DOKU/MUSIK: A, 2007
Regie: Klaus Hundsbichler
Darsteller: Stefan Weber und seine Freunde
Dies ist die Geschichte von Stefan Weber, der Rockgruppe Drahdiwaberl und ihrem Traum von der Weltrevolution.
KRITIK:"Sitzpinkler" heißt die letzte CD von Drahdiwaberl, der seit fast 40 Jahren (!) aktiven Schock-Rock-Aktionismus-Truppe um "Kapellmeister" Stefan Weber.
Sitzpinkler sind Drahdiwaberl definitiv keine: Bis zu vierzig Personen auf der Bühne, angedeuteter oder echter Geschlechtsverkehr, brennende Mönche, peitschenschwingende Nonnen und Akteurinnen, die auf der Bühne zwei Krügerln ex trinken, in einen Becher pinkeln und den ersten Reihen eine kostenlose Natursekt-Dusche spendieren. Wer Wert auf körperliche Unversehrtheit legt, tut gut daran, sich Drahdiwablerl-Auftritte aus sicherer Entfernung anzusehen.
Oder gleich im Kino.

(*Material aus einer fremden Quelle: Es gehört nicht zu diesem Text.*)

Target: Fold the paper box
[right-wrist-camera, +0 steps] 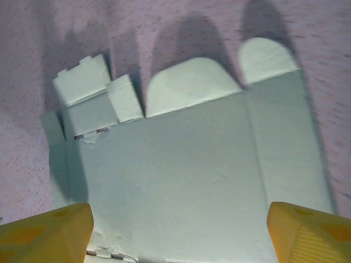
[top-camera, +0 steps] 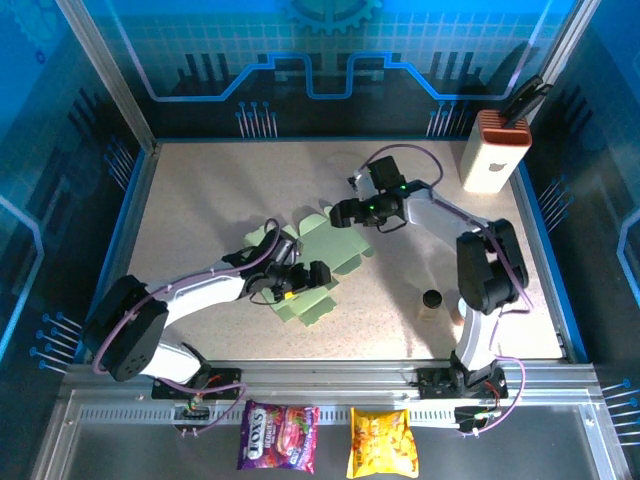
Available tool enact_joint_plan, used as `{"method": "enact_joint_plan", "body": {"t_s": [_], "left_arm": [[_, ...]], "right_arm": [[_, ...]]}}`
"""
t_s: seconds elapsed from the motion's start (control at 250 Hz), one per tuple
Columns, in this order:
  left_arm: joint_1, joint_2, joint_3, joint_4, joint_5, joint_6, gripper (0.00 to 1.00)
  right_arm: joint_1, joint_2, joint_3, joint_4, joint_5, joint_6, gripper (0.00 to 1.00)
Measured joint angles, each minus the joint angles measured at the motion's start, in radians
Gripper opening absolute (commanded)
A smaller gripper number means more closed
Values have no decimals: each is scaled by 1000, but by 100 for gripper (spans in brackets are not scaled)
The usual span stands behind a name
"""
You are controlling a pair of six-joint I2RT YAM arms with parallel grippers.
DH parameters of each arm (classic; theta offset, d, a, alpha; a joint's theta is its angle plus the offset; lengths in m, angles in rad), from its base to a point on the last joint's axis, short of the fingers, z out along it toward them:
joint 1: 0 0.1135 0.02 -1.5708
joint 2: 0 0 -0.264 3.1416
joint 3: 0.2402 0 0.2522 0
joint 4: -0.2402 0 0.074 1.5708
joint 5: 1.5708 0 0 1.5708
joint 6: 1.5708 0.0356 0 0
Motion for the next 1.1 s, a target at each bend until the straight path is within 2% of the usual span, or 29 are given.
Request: {"method": "enact_joint_plan", "body": {"t_s": [0.228, 0.535, 0.775, 1.099], "left_arm": [[0, -30, -46, -1, -51, -42, 99], [21, -30, -75, 7, -66, -60, 99], [92, -46, -97, 11, -71, -64, 99], [214, -14, -65, -3, -50, 2, 99]], "right_arm": [[46, 118, 98, -29, -71, -23, 83], [46, 202, 121, -91, -71, -47, 82], [44, 202, 102, -138, -47, -69, 82], [23, 72, -90, -138, -67, -72, 82]]}}
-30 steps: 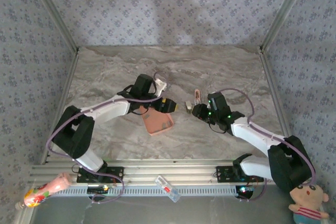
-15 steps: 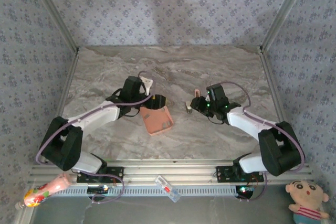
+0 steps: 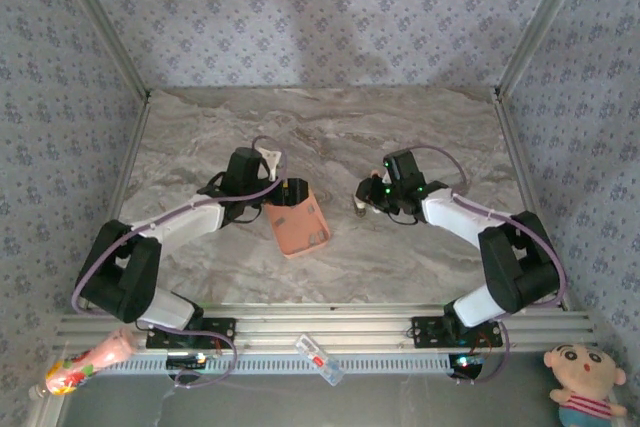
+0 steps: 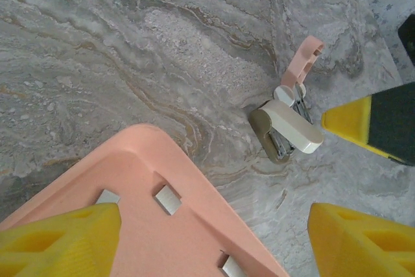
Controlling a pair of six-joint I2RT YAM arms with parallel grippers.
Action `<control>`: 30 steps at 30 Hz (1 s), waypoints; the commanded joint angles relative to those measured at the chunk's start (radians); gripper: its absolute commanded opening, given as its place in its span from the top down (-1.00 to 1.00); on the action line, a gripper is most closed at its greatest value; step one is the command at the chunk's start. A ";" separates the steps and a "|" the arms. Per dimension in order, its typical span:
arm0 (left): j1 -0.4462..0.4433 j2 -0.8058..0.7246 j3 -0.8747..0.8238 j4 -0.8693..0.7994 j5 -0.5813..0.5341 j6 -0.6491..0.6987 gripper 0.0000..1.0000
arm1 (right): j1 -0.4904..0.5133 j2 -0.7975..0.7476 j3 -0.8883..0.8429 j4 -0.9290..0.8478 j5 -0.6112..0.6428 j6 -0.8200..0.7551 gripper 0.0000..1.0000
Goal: Load the staples into the stapler
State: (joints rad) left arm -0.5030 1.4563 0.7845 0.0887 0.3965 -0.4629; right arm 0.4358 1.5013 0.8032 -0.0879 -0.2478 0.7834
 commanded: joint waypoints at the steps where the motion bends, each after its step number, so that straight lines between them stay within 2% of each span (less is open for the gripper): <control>1: 0.006 0.023 -0.013 0.052 0.027 -0.023 -0.52 | 0.007 0.021 0.030 -0.068 0.005 -0.026 0.38; 9: 0.006 0.053 -0.005 0.058 0.037 -0.020 -0.52 | 0.025 0.079 -0.046 -0.119 0.053 -0.028 0.71; 14: 0.006 0.060 0.008 0.040 0.044 -0.009 -0.52 | 0.025 0.102 -0.089 -0.119 0.076 -0.024 0.76; 19: 0.006 0.062 0.012 0.042 0.053 -0.014 -0.52 | 0.015 0.098 -0.075 -0.106 0.061 -0.039 0.74; 25: 0.007 0.069 0.054 0.041 0.076 -0.009 -0.52 | 0.023 -0.004 0.042 -0.171 0.058 -0.111 0.42; 30: 0.002 0.138 0.157 0.021 0.138 0.003 -0.52 | -0.002 -0.084 0.061 -0.237 0.042 -0.134 0.40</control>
State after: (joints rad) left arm -0.5030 1.5600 0.8707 0.1078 0.4728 -0.4789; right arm 0.4496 1.4738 0.8391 -0.2405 -0.2066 0.6861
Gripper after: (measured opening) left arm 0.762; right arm 0.300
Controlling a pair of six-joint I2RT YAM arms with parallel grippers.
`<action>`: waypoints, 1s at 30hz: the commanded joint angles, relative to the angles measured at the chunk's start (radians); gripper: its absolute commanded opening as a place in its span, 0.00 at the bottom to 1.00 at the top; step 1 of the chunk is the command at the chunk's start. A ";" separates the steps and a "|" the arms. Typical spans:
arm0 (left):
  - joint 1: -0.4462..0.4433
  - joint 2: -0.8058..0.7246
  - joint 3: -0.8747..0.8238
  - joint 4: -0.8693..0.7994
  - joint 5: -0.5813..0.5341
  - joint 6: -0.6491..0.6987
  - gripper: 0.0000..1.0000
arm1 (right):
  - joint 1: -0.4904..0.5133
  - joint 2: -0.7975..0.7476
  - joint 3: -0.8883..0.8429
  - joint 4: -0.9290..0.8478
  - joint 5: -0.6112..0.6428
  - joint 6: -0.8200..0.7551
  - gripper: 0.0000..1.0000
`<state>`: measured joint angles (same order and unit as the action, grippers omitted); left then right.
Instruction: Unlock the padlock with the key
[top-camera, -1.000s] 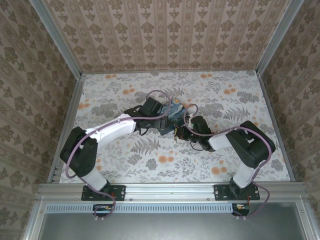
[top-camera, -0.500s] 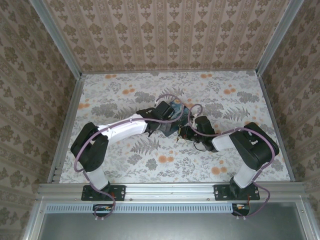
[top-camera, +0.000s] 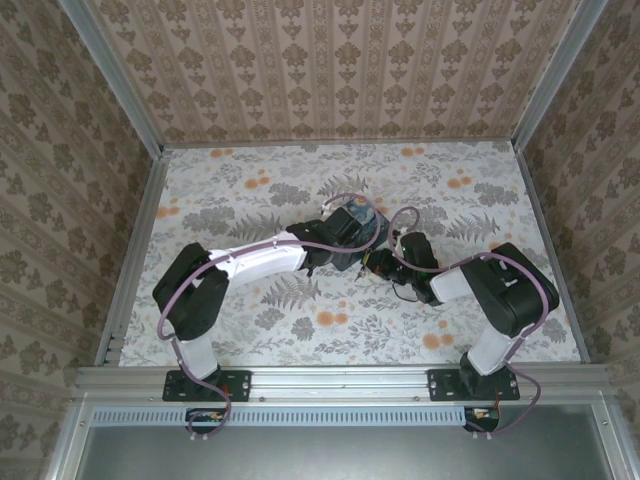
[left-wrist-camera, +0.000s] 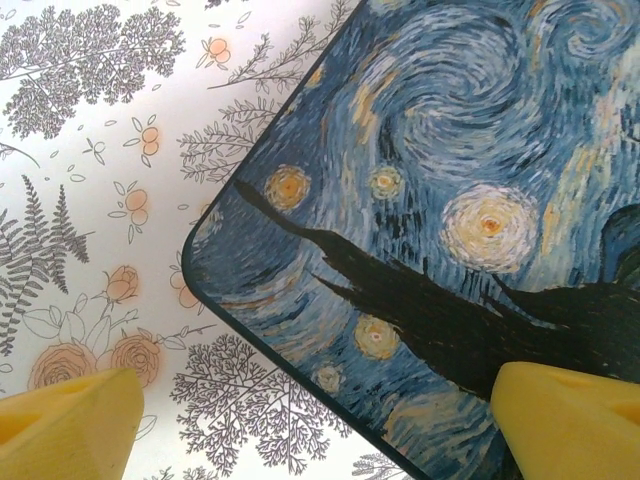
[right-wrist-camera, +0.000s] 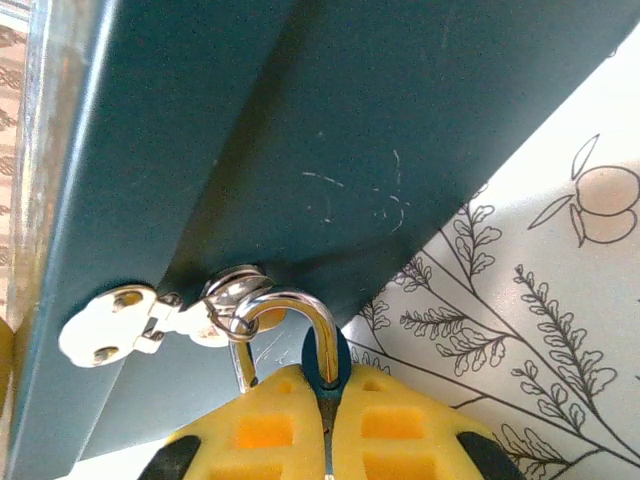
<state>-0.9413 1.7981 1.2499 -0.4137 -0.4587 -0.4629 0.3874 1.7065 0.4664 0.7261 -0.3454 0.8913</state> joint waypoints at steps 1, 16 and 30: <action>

Denn ab 9. Mai kommt die WELTREVOLUTION in Österreichs Lichtspieltheater.
WELTREVOLUTION ist eine mehr oder minder chronologische Dokumentation über den Werdegang von Drahdiwablerl:
Die Wurzeln des (feucht-)fröhlichen Treibens liegen im Geist der 68er, der Studentenrevolte, im Wiener Aktionismus.
Drahdiwaberl, das ist eine Geschichte von unzähligen Skandalen, Saalverboten und lustigen Exzessen:
Der Film fackelt nicht lange rum und beginnt gleich mit einem legendären "Mulatschak" - so nannte die Band ihre spontangen Gruppensex-Orgien auf der Bühne, die ein bissl danach aussehen, als würde die EAV Lars von Triers Film Idioten nachspielen.
Ins bunte Treiben werden immer wieder Politiker-Statements reingeschnitten, bei denen fast jeder "Sympathieträger" zu Wort kommt, den diese Republik je aufbieten konnte: Waldheim natürlich, Schüssel, Andreas Khol, Kurt Krenn u.v.a.m.
Auf einem Festival in Rotterdam fragte das entgeisterte Publikum, ob denn diese Politiker "echt" seien.
Yes, that's Austrian politics, call it "Realsatire"...
Der Rest ist Pop-Geschichte: Die Gruppe hatte einen Nr.1-Hit ("Lonely", 1982), bekam Gold für ihr Debut-Album "Psychoterror" (1981) und spielte Konzerte vor 30.000 Menschen.
Ein gewisser Hans Hölzl, einst Bassist bei Drahdiwablerl, startete 1983 eine nicht ganz erfolglose Solo-Karriere.
Besagter Falco kam 1996 als Special Guest auf die Drahdiwaberl-Bühne zurück und spielte seinen alten Hit Ganz Wien.
Ein Magic Moment im Film (und ein Deja Vu für den Autor dieser Zeilen, der damals auch am Konzert war...)
Seit gut 15 Jahren spielen Drahdiwablerl alljährlich ihr "letztes Konzert".
Doch solange weit und breit kein Nachfolger in Sicht ist, kann "Kapellmeister" Stefan Weber,
in Zivil übrigens pensionierter Werklehrer, nicht in Pension gehen.
Trotz denkbar "garstiger" Musik, Bilder und Texte ein schöner, selbstironischer, sehr persönlicher Film,
der auch seine emotional fordernden Momente hat:
Etwa, als Stefan Weber seinen angeschlagenen Gesundheitszustand anspricht:
I will a Dauerektion - und scheiß auf den Parkinson!
Einer österreichischen Band-Institution wird endlich das verdiente filmische Denkmal gesetzt:
Liebe junge Leute, tut was für eure Bildung und seht euch die Drahdiwaberl-Geschichte im Kino an!
In diesem Sinne: Auf zum letzten Gefecht!